Frank nodded. “Nice one, a classic.”
“In an apartment’s parking lot?”
Frank nodded.
The bartender snarled and slammed the flat of his fist on the bar, the tendons of his thick neck visible. “My brother’s car… No respect for a man’s property.”
Frank nodded. “Amen. Mindless thugs destroying that beauty. No respect.”
The bartender stewed for a beat, gazing out the window with his jaw clenched tight, and said under his breath, “Fucking thugs and criminals.” And then he exploded into fiery motion, snagging a rifle and rushing towards the door. “Wait until Zac hears about this shit.”
Frank drank, astonished by the violent reaction. As the bartender burst through the door, though, street noise roared through Club Seventy-Nine. Frank did a double-take and shot upright, gazing through the front windows.
His jaw fell open, shocked.
The mob had swelled to several hundred colored rioters strong. He sensed their anger. They chanted, yelled, and threw bricks and stones across Hough Avenue at the businesses, focusing the brunt of their fury on the bar. A handful of police and armed partisans held them at bay. The bartender and Zac bustled from the alley, bolting up Hough to East 77th, where Zac’s shoulders slumped as he gazed at the burning car.
Frank sighed, shaking his head. “I feel your pain, boss.” He turned to grab his drink as his ears perked.
He stopped, snapping to attention because something sounded… it just sounded off. He opened the door. Over the roaring crowd, he heard faint scratches and voices from the alley Zac had been guarding. Blood singing in his ears, Frank darted through the door. In the alley, he surprised two black men with a can of red spray paint tagging the wall with graffiti.
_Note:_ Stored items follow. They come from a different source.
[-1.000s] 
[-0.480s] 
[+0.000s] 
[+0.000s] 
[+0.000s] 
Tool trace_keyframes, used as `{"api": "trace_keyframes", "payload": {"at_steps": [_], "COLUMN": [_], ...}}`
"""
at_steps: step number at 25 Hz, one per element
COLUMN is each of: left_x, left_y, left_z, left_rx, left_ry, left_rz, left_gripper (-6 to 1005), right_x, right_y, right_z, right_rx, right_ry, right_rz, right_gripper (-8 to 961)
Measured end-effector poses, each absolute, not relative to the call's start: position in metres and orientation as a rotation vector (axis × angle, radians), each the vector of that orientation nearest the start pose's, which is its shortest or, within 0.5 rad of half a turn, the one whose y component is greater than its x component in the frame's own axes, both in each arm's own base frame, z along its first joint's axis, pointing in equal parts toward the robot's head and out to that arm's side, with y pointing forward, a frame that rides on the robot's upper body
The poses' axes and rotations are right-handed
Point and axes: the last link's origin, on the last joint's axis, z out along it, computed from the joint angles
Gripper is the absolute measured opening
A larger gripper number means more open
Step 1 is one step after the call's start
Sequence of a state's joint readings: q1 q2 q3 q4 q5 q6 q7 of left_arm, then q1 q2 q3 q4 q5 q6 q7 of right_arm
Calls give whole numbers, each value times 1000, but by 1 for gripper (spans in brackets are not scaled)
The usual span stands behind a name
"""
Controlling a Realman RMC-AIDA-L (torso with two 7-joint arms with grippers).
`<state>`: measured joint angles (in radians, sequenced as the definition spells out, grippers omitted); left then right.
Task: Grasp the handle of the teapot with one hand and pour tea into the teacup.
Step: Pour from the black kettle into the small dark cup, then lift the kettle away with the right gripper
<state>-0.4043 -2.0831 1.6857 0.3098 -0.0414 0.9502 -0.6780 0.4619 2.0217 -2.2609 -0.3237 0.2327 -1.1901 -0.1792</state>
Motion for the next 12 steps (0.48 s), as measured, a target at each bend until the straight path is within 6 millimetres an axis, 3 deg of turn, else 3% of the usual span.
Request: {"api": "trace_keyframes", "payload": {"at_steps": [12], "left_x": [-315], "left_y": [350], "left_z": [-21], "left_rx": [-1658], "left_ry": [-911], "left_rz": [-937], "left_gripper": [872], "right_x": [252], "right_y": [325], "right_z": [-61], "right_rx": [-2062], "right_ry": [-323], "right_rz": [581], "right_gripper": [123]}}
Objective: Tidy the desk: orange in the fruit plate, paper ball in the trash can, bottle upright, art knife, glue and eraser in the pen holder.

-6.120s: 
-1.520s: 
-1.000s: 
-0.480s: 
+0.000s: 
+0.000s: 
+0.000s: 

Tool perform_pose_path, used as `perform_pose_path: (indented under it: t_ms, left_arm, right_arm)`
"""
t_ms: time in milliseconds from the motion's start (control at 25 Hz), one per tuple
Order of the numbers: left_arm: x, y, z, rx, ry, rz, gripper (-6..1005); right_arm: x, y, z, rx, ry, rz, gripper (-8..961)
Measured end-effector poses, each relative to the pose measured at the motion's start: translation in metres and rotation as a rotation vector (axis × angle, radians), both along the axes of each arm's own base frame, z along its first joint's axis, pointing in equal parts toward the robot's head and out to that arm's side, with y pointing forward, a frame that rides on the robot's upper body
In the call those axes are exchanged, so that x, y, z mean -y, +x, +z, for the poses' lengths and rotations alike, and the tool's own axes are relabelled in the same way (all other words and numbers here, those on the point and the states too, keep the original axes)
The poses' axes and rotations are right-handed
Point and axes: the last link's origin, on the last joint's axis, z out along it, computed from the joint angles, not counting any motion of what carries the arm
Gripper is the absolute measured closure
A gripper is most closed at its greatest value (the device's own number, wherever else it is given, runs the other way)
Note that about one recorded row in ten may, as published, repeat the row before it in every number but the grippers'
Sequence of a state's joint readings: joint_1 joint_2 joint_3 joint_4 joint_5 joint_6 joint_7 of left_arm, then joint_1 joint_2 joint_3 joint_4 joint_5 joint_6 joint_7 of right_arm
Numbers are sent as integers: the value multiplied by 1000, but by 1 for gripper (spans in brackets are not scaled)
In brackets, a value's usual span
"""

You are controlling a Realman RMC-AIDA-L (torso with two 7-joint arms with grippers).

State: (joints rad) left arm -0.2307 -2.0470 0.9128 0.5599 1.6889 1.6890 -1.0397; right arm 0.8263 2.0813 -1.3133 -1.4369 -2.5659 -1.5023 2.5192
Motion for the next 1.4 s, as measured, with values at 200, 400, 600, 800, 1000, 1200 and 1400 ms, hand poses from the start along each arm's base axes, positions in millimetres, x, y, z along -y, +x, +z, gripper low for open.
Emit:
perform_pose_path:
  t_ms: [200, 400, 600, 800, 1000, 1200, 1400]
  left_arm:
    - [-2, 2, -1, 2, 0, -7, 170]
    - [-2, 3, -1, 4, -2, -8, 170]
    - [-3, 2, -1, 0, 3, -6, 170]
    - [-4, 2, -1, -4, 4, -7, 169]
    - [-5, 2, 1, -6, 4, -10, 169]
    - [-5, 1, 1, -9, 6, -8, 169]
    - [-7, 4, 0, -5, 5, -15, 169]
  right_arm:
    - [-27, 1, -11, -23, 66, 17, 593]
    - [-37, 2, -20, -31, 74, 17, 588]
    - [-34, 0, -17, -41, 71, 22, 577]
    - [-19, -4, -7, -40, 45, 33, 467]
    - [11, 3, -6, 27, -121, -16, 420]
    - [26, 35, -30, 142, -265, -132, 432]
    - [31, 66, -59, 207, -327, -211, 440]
“Hey, stop,” Frank said, his baritone bellowing. Startled, two heads whipped around, and, seeing him, the vandals bolted into the dark, Frank straining to see them in the gloom.
No dice.
Several white partisans converged on the alley, probably hearing Frank, waving their flashlights. A beefy, slovenly man sneered, saying, with a deep Appalachian accent, “Eenie, Meenie, Miney, Moe, catch a n****r by the toe.”
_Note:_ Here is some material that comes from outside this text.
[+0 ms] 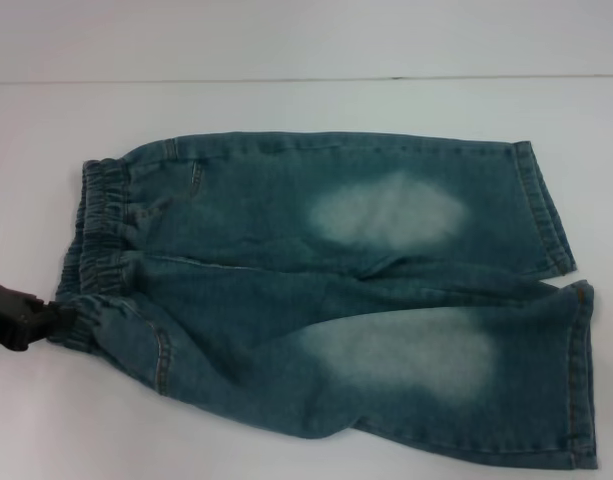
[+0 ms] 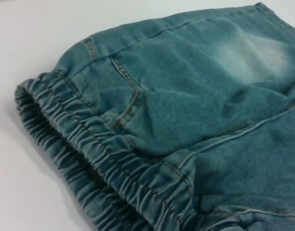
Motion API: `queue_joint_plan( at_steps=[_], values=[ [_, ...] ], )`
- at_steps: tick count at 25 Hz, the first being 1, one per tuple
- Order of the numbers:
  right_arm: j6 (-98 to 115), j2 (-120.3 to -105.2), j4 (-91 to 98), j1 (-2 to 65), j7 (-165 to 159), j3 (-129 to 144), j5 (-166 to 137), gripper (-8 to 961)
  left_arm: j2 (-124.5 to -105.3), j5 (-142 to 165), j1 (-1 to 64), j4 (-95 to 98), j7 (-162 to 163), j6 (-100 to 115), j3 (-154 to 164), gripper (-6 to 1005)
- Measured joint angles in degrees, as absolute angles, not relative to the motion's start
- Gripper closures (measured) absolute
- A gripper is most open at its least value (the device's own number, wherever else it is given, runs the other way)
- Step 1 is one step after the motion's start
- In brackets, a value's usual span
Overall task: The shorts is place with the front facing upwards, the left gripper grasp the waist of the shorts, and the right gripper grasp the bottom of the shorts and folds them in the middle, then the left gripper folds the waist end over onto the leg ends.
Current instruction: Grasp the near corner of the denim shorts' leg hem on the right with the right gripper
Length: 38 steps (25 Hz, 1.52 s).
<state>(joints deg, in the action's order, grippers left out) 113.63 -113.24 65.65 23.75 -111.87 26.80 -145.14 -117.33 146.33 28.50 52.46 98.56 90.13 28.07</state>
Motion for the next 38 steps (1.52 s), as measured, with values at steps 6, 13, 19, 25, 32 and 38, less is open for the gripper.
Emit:
queue_joint_plan(
  at_steps=[6,13,19,25,32,38],
  values=[
    [113.8,-113.1,65.7,25.6,-117.3,30.9,-149.4,29,-117.34,146.3,28.3,52.5,98.7,89.7,28.0,934],
    [113.9,-113.59,65.1,26.2,-122.5,40.0,-149.6,31,-117.52,146.4,28.0,52.4,98.4,88.4,28.0,933],
    [113.8,-115.18,65.0,26.7,-124.4,43.7,-149.7,31,-117.6,146.4,27.9,52.0,98.2,88.1,28.2,931],
    [113.2,-117.46,64.9,27.2,-126.0,45.7,-151.1,32,-117.59,146.4,27.2,52.0,98.1,88.1,28.2,927],
    [112.3,-119.24,64.9,28.1,-126.2,45.4,-155.2,33,-117.5,146.3,26.6,52.3,98.0,88.1,28.2,921],
    [111.1,-119.37,64.1,28.3,-126.7,45.3,-155.2,34,-117.5,146.5,26.4,52.3,97.5,88.1,28.2,917]
  ],
)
The men howled in laughter.
“Come out, boy,” another partisan said, sneering. “We ain’t gonna hurt you… much.”
Again, cold peals of laughter as flashlight beams ping ponged off the alley’s walls, searching. Eyeballs glinted, and the beams converged on the vandals hiding on a fire escape landing. The vandals jumped to the ground, darting towards the chain-link fence bounding the alley’s rear.
Advertisement
“Git that n****r,” the beefy slob yelled, raising his rifle and running as the vandals leaped a fence into an adjacent backyard, whooping like a pack of hounds trailing prey.
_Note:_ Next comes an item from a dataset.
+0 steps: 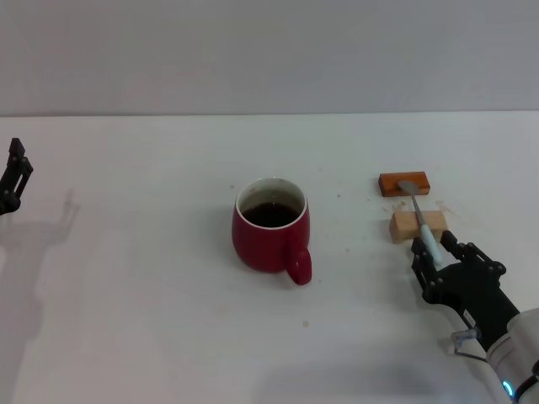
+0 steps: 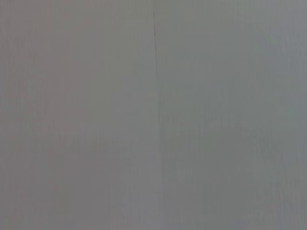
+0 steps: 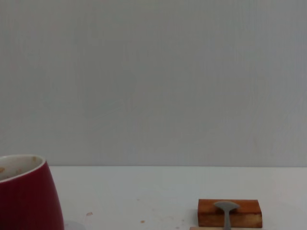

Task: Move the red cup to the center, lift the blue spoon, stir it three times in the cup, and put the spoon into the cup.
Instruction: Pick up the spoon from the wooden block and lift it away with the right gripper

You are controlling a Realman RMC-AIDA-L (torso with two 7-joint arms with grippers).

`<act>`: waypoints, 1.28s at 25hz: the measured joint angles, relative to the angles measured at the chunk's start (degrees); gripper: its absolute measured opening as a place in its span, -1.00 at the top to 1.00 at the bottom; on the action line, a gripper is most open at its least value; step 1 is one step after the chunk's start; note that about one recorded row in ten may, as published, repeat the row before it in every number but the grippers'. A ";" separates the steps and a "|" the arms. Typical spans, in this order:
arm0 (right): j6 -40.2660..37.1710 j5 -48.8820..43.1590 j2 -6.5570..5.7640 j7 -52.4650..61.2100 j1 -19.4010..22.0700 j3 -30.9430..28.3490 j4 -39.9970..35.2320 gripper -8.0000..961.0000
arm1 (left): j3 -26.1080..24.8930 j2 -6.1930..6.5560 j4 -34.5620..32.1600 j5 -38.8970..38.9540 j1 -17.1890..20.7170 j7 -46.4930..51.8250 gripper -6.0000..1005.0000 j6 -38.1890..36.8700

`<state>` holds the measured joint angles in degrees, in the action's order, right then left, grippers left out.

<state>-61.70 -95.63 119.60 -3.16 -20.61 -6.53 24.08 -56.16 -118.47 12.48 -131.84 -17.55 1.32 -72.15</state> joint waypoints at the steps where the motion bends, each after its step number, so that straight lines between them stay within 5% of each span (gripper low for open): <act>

Frank joined in, jumping the fence and fanning out in pursuit, thinking: Goddamned vandals, destroying stuff for kicks, idiotic followers emboldened by the mob mentality, lashing out for…
Frank’s brow knit, realizing he did not know what had set off the rioters. He had seen Walter Cronkite talking about police brutality in Watts and Bedford–Stuyvesant, but doubted Cleveland cops were that thuggish.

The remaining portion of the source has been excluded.